YOUR ASSIGNMENT
Give back, word for word, the lines in the listing below from the one holding "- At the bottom" down to the one holding "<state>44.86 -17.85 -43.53", both ends included.

━━━━━━━━━━━━━━━━━━━━━━━━━━━━━━

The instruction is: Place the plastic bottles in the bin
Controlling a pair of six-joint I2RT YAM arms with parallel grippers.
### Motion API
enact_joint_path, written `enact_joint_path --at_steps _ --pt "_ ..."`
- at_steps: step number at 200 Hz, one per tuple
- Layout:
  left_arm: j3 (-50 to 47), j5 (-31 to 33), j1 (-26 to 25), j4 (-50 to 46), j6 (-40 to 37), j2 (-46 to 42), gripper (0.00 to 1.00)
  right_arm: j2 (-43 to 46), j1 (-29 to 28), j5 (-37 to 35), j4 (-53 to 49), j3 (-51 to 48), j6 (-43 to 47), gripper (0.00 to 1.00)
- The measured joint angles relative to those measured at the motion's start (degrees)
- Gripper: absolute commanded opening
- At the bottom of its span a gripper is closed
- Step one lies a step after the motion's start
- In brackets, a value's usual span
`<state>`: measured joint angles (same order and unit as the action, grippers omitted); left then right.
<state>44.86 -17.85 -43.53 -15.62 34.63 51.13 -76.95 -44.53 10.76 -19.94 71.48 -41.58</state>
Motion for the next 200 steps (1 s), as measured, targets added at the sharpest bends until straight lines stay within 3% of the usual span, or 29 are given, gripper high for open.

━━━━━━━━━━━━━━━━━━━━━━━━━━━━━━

ANSWER TO THIS PROBLEM
- At the bottom of its span a gripper is closed
- Step one lies a step after the motion's start
- In brackets, a value's usual span
`<state>`: measured joint angles (same order and unit as the action, grippers omitted); left then right.
<state>44.86 -17.85 -43.53 -15.62 34.63 51.13 -76.95 -44.53 10.76 -19.94 71.48 -41.58</state>

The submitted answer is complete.